◆ Exercise:
Search the records for "foot". Copy every line where it appears.

◆ Records from a collection:
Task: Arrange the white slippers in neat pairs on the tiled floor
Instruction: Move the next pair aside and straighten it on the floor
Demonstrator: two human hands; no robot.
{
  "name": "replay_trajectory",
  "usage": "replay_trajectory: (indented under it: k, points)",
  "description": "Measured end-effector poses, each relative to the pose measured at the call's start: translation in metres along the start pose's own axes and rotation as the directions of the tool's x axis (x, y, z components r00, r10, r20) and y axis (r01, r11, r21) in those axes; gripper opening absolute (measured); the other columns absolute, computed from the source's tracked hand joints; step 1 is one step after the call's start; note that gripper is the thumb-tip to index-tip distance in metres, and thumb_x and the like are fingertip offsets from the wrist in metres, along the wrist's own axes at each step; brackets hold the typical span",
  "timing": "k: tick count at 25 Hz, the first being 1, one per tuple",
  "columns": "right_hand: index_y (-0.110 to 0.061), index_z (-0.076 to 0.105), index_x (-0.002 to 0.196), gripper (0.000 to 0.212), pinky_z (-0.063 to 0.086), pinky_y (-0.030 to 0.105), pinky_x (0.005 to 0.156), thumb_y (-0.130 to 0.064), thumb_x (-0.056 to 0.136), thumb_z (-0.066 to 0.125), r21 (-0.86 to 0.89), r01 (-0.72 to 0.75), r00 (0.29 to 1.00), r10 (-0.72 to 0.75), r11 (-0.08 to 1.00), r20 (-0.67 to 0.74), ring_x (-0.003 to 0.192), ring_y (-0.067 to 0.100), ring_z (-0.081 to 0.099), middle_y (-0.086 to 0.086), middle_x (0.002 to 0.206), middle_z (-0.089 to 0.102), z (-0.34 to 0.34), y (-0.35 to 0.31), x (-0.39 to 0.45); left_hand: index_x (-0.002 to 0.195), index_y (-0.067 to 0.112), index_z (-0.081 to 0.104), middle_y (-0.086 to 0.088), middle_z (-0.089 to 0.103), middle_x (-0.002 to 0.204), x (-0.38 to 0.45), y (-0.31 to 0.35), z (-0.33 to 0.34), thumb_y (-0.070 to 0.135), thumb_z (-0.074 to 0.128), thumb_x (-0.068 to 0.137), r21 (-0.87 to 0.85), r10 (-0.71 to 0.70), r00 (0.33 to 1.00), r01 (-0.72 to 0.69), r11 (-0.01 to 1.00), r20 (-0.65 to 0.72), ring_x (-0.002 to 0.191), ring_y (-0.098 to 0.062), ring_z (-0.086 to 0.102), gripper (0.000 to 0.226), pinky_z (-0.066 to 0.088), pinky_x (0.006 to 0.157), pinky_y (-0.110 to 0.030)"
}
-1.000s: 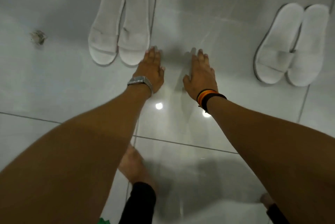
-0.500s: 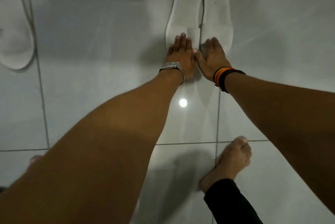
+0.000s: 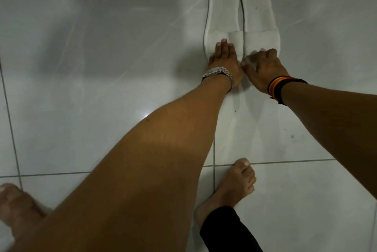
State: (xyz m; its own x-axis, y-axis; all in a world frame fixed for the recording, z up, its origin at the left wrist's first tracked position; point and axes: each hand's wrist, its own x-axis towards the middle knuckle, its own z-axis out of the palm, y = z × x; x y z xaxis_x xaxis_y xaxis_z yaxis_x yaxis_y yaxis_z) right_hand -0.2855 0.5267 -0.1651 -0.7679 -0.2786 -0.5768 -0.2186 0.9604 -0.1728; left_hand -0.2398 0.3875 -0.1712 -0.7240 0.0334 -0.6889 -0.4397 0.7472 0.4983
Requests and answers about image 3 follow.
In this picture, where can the person's left forearm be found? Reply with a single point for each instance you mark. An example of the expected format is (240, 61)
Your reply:
(141, 172)

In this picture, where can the person's left hand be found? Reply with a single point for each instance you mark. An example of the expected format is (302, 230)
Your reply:
(225, 62)

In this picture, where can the person's right foot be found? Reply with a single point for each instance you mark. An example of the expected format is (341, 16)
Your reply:
(229, 187)

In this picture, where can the person's right thumb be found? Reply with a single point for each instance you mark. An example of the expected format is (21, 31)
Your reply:
(247, 70)

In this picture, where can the white slipper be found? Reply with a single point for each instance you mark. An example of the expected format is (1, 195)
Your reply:
(221, 4)
(259, 10)

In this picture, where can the person's left foot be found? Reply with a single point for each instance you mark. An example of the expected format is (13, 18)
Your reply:
(17, 210)

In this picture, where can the black trouser leg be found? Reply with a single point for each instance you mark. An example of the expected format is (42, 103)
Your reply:
(226, 231)

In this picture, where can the person's right hand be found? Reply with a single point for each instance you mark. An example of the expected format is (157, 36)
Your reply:
(269, 67)

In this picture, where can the silver wristwatch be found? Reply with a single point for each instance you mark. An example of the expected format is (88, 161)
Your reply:
(219, 72)

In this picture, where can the person's foot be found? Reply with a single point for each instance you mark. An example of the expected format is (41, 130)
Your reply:
(229, 187)
(17, 210)

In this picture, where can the person's right forearm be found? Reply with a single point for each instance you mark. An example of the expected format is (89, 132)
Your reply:
(335, 122)

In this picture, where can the person's left fingers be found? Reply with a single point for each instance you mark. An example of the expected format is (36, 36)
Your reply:
(224, 48)

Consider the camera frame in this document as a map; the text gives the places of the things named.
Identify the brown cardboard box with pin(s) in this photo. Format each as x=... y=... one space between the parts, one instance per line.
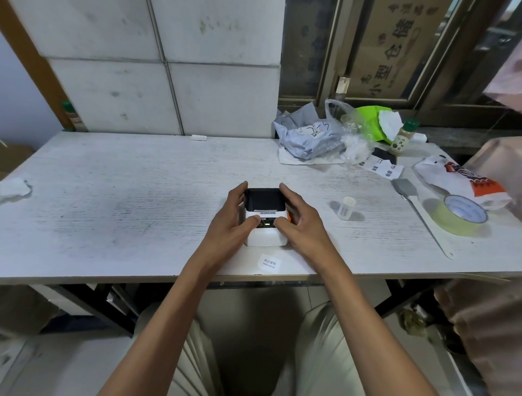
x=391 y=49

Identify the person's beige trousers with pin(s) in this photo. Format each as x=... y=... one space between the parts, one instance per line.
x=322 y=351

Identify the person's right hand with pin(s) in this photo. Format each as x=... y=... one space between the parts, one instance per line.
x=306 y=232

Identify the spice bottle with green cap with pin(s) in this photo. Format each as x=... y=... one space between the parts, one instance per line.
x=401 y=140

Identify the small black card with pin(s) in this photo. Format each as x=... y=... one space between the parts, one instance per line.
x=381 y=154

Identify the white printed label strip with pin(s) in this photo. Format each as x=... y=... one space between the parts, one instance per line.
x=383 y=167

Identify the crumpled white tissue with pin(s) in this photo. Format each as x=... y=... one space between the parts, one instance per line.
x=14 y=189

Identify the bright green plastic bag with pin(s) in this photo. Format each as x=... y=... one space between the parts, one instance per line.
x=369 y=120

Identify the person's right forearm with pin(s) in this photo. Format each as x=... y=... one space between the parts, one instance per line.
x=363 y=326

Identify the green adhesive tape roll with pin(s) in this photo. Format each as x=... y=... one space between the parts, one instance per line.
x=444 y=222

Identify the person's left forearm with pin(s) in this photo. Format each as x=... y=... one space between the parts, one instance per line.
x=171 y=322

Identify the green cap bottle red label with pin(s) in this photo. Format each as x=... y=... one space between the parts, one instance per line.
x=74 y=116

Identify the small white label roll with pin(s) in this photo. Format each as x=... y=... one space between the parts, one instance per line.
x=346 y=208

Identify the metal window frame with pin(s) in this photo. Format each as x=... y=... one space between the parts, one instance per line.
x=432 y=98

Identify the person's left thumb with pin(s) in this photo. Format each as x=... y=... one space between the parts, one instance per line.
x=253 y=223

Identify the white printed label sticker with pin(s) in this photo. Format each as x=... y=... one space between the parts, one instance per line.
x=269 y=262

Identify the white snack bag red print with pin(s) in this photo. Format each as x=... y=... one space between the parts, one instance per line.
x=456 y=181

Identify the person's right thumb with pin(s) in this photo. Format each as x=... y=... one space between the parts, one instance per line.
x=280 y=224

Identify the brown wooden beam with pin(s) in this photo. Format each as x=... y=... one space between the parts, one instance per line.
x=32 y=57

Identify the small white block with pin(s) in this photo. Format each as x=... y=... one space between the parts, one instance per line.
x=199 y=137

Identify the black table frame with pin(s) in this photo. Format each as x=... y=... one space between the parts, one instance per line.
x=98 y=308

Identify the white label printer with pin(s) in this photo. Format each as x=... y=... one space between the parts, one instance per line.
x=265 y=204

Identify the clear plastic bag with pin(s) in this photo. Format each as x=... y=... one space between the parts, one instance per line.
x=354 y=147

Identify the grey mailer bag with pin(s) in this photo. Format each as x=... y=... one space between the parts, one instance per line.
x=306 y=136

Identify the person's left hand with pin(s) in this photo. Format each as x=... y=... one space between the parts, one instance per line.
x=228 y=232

◆ Result for this exercise:
In this picture, where can the person's right foot be found? Reply with a single point for each instance you mark. An example of the expected format is (341, 16)
In this picture, where can the person's left foot be found? Reply with a single point for each instance you mark. An example of the expected format is (13, 18)
In this picture, where can the person's foot be found? Reply with a single point for each instance you mark. An example of the expected format is (41, 130)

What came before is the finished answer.